[INFORMATION GIVEN]
- - - - - - -
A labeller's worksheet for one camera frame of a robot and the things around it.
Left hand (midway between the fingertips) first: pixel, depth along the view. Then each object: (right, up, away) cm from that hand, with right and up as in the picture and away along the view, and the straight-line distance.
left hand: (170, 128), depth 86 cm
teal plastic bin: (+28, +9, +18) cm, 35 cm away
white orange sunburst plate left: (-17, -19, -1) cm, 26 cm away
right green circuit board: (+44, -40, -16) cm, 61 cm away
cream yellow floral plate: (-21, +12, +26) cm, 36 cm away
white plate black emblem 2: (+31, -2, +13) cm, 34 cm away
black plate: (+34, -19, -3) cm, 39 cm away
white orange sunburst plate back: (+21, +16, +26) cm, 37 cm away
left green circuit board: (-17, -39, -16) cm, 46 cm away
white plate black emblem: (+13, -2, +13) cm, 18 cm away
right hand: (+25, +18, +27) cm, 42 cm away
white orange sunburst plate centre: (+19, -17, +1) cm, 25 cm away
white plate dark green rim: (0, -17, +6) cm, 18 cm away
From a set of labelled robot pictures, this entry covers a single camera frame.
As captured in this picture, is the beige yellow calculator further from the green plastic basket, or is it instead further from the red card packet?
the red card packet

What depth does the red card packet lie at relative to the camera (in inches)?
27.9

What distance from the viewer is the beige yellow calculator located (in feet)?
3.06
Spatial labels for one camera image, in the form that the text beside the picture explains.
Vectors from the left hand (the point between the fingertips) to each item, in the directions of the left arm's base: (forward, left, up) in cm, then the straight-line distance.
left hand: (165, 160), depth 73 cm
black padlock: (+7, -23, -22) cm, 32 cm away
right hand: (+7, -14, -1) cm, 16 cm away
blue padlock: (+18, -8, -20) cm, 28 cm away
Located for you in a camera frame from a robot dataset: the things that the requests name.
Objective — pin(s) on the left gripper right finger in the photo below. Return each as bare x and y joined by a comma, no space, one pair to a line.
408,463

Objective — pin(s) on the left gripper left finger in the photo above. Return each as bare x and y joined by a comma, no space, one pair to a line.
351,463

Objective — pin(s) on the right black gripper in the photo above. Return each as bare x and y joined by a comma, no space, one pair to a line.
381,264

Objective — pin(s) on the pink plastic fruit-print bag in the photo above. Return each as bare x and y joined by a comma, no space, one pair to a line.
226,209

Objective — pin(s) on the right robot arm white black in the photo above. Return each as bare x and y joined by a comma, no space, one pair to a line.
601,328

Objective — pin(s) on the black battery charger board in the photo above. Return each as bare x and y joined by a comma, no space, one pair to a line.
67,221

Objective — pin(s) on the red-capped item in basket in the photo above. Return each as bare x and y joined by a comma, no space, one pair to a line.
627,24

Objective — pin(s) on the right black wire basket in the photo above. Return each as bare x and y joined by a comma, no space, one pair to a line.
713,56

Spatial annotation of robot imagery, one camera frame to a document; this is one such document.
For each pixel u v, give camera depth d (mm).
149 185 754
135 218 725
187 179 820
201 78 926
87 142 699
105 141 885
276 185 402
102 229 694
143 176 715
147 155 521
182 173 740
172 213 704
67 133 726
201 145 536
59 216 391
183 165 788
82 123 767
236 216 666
- - - - - - -
[TRY IT] Restate every line of the listing word for word.

[WRITTEN SOLUTION]
A labeller's worksheet for one camera frame of a robot and the things around it.
Left hand (midway between the fingertips) first: pixel, depth along the view. Then each object: (right, up, away) cm from that hand, with right and up as in the picture and away along the view, and the straight-line distance.
left hand: (170, 128), depth 86 cm
teal plastic bin: (+28, +9, +18) cm, 35 cm away
white orange sunburst plate left: (-17, -19, -1) cm, 26 cm away
right green circuit board: (+44, -40, -16) cm, 61 cm away
cream yellow floral plate: (-21, +12, +26) cm, 36 cm away
white plate black emblem 2: (+31, -2, +13) cm, 34 cm away
black plate: (+34, -19, -3) cm, 39 cm away
white orange sunburst plate back: (+21, +16, +26) cm, 37 cm away
left green circuit board: (-17, -39, -16) cm, 46 cm away
white plate black emblem: (+13, -2, +13) cm, 18 cm away
right hand: (+25, +18, +27) cm, 42 cm away
white orange sunburst plate centre: (+19, -17, +1) cm, 25 cm away
white plate dark green rim: (0, -17, +6) cm, 18 cm away
From a set of labelled robot pictures, this entry covers a single camera frame.
As captured in this picture, is the beige yellow calculator further from the green plastic basket, or is it instead further from the red card packet?
the red card packet

What depth does the red card packet lie at relative to the camera (in inches)?
27.9

What distance from the viewer is the beige yellow calculator located (in feet)?
3.06
Spatial labels for one camera image, in the form that the text beside the picture explains.
Vectors from the left hand (the point between the fingertips) to each item, in the directions of the left arm's base: (forward, left, up) in cm, then the straight-line distance.
left hand: (165, 160), depth 73 cm
black padlock: (+7, -23, -22) cm, 32 cm away
right hand: (+7, -14, -1) cm, 16 cm away
blue padlock: (+18, -8, -20) cm, 28 cm away
Located for you in a camera frame from a robot dataset: the things that the requests name.
Objective — pin(s) on the left gripper right finger in the photo below. Return each as bare x and y joined by a comma, no space, one pair to a line.
408,463

Objective — pin(s) on the left gripper left finger in the photo above. Return each as bare x and y joined by a comma, no space, one pair to a line.
351,463

Objective — pin(s) on the right black gripper in the photo above. Return each as bare x and y joined by a comma, no space, one pair to a line.
381,264

Objective — pin(s) on the pink plastic fruit-print bag in the photo above. Return each as bare x and y joined by a comma, no space, one pair to a line.
226,209

Objective — pin(s) on the right robot arm white black in the photo above. Return each as bare x and y joined by a comma, no space, one pair to a line.
601,328

Objective — pin(s) on the black battery charger board in the photo above. Return each as bare x and y joined by a comma, no space, one pair to a line.
67,221

Objective — pin(s) on the red-capped item in basket in the photo above. Return each as bare x and y joined by a comma, no space, one pair to a line.
627,24

Objective — pin(s) on the right black wire basket in the photo above. Return each as bare x and y joined by a comma, no space, one pair to a line.
713,56

Spatial annotation of robot imagery, one camera frame to a document; this is one such document.
For each pixel u v, give camera depth d (mm).
149 185 754
135 218 725
187 179 820
201 78 926
87 142 699
105 141 885
276 185 402
102 229 694
143 176 715
147 155 521
182 173 740
172 213 704
67 133 726
201 145 536
59 216 391
183 165 788
82 123 767
236 216 666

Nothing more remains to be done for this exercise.